About this task: Looking at the records below, say how many lines include "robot", and add nothing else.

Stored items
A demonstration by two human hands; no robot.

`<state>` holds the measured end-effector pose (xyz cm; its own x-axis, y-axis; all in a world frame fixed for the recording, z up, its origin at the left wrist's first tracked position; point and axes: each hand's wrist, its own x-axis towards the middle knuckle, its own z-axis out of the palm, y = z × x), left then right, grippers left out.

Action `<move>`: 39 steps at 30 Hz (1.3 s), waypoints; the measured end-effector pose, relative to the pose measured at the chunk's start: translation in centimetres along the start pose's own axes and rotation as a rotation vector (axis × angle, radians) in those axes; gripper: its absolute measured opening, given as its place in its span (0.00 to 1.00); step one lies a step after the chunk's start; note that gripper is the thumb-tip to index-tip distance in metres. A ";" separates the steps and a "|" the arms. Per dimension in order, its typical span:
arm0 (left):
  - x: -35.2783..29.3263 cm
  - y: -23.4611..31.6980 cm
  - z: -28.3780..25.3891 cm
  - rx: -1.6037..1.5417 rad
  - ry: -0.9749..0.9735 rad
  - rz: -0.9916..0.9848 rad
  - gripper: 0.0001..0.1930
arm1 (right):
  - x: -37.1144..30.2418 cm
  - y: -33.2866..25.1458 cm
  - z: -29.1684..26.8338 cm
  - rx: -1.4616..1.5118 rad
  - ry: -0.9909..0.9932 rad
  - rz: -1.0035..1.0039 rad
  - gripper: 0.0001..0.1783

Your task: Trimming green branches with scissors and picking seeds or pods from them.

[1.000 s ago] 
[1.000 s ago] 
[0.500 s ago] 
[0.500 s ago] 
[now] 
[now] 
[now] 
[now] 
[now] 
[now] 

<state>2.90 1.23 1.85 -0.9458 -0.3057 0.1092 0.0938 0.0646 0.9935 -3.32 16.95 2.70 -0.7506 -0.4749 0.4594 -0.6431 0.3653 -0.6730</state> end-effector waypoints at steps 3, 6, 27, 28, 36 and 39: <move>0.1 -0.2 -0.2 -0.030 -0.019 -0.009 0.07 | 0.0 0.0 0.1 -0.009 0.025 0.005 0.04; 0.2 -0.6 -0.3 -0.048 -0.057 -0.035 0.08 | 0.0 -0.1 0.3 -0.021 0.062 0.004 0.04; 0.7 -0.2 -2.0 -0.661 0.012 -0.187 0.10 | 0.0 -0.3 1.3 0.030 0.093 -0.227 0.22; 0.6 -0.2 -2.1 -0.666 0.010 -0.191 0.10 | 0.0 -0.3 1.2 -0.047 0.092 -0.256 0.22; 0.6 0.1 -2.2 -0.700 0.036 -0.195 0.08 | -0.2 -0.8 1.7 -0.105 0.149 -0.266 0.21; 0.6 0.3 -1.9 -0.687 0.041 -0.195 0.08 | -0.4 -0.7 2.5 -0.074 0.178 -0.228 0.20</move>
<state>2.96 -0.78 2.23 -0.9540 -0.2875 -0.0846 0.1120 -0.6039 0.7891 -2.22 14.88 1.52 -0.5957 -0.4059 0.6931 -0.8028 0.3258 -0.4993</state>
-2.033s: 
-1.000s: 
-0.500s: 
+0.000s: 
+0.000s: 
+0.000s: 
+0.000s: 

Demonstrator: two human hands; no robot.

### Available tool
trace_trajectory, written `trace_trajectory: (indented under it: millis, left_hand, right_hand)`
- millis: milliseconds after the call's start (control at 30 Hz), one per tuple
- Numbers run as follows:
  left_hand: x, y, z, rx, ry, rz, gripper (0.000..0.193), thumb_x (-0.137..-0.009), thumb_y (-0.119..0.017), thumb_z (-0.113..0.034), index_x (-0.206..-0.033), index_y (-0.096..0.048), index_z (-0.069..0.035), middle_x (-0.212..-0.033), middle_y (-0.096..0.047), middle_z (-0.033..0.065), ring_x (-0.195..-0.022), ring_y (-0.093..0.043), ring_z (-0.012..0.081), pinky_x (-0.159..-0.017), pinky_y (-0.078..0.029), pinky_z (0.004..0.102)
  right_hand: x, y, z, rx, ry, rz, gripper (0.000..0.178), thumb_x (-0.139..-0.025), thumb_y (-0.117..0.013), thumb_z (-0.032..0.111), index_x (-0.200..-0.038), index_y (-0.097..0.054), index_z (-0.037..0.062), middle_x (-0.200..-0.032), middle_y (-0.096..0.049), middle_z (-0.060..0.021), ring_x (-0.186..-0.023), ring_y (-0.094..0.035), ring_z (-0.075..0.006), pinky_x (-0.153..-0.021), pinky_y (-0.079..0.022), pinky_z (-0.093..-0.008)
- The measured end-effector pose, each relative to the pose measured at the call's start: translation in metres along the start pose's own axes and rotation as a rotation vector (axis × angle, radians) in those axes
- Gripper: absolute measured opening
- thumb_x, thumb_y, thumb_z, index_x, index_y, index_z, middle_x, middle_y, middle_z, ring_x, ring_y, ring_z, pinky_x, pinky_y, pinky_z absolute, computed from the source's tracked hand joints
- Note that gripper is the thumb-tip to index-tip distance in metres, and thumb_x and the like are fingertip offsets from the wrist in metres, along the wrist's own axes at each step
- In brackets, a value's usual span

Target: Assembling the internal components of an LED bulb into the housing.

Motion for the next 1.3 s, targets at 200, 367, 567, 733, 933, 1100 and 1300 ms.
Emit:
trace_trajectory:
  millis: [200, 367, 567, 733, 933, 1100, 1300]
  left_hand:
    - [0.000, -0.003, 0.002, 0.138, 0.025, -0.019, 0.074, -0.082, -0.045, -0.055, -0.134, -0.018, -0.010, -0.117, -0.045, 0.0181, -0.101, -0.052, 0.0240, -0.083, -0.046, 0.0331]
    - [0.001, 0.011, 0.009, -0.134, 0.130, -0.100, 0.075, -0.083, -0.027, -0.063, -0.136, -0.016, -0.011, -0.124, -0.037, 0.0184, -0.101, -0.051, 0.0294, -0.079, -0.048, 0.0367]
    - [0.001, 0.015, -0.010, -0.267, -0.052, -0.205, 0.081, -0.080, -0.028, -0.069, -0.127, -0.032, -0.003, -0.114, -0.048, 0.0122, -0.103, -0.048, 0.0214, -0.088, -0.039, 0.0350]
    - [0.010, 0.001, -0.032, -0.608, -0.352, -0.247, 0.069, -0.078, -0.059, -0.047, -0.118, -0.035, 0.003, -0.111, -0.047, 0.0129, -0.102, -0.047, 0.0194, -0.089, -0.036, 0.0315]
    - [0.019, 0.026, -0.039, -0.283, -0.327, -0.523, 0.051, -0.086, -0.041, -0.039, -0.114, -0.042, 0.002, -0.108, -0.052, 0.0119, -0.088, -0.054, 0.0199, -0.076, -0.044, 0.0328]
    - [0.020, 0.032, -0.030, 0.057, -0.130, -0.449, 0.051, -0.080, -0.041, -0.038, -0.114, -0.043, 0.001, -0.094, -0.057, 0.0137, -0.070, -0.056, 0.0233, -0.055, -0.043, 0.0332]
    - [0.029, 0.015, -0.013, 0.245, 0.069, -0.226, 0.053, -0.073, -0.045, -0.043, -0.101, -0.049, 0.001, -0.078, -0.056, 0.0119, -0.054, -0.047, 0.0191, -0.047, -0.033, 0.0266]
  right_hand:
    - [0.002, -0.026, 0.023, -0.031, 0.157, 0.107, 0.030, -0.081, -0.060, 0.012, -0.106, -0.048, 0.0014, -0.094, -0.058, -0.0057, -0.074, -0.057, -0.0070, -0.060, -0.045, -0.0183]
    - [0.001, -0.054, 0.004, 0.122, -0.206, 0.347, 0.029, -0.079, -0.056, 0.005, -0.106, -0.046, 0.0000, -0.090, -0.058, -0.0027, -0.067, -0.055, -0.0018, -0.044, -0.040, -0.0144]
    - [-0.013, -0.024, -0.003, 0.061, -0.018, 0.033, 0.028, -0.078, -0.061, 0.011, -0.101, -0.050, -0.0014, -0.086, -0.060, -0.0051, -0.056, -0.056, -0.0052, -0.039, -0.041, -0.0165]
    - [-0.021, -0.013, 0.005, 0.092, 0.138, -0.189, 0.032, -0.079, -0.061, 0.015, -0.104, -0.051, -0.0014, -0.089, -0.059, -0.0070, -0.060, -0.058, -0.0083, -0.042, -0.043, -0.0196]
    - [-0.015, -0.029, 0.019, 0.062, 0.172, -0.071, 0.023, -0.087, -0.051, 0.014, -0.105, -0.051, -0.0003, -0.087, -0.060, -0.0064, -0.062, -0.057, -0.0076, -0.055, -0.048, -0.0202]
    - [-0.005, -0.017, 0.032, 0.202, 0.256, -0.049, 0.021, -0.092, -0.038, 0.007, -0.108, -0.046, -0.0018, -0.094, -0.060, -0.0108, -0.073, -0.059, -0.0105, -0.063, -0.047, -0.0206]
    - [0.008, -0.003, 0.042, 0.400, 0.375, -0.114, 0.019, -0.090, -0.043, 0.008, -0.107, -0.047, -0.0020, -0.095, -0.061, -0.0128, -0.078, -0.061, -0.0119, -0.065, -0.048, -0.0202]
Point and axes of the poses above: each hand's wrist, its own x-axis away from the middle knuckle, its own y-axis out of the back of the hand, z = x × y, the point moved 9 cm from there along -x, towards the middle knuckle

Answer: 2